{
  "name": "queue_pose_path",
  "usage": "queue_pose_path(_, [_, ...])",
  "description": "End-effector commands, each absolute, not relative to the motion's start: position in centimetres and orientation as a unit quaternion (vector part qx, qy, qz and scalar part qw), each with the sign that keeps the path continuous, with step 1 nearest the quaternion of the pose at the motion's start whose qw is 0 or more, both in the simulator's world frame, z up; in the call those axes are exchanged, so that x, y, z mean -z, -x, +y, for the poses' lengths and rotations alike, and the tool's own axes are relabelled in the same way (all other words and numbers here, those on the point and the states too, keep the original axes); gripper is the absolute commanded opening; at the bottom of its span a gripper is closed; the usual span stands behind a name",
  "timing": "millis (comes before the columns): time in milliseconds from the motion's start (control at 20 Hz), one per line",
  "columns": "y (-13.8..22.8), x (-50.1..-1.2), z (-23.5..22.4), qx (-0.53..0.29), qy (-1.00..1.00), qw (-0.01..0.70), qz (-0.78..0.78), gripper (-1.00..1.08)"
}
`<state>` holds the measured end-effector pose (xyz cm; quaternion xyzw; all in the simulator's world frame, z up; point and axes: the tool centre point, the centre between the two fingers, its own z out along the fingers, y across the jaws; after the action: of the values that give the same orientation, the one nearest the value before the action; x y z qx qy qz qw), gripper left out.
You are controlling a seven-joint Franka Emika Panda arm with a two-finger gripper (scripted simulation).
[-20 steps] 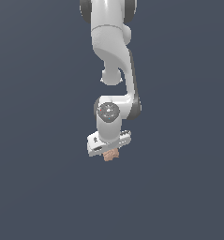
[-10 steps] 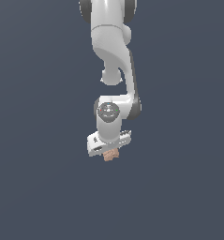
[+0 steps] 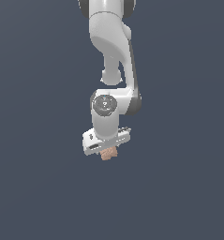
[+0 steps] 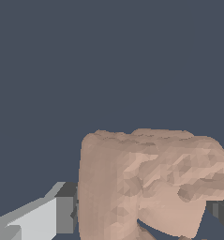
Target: Pick up the object and move it to a goal position.
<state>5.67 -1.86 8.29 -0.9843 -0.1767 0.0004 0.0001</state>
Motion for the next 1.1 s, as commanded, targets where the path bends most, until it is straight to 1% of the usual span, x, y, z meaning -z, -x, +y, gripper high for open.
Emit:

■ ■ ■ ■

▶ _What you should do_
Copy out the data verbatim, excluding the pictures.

▶ _Written answer_
{
  "name": "queue_pose_path",
  "usage": "queue_pose_path(_, [_, ...])",
  "description": "End-effector commands, each absolute, not relative to the motion's start: position in centimetres and orientation as a unit quaternion (vector part qx, qy, qz and scalar part qw), each with the sign that keeps the path continuous, with step 1 nearest the quaternion of the pose at the motion's start whose qw is 0 or more, both in the simulator's world frame, z up; in the call those axes are exchanged, so that x, y, z mean -z, -x, +y, for the poses' lengths and rotations alike, and the tool's own axes are relabelled in the same way (all other words and numbers here, those on the point and the states too, keep the original axes); gripper is the absolute commanded opening; at the bottom of its span a gripper is closed; the usual span stands behind a name",
  "timing": "millis (comes before the columns): time in milliseconds from the motion's start (control at 20 Hz), one per line",
  "columns": "y (-13.8..22.8), x (-50.1..-1.2), z (-23.5..22.4), qx (-0.53..0.29), qy (-1.00..1.00), qw (-0.01..0.70), qz (-0.78..0.78), gripper (-1.00..1.08)"
}
`<state>` holds the measured end-effector pose (xyz cm; quaternion xyzw; all in the simulator's world frame, z up; point and axes: the tool centre point, the centre between the two fingers, its own z out along the fingers, y across the jaws; after the action: of the values that give the same orientation, the one nearest the value before the action; x y z qx qy qz qw), gripper left out.
You are controlling a seven-joint Franka Emika Panda arm with a two-finger gripper (scripted simulation).
[-20 steps] 
[-10 steps] 
[+0 steps] 
[+0 steps] 
Target: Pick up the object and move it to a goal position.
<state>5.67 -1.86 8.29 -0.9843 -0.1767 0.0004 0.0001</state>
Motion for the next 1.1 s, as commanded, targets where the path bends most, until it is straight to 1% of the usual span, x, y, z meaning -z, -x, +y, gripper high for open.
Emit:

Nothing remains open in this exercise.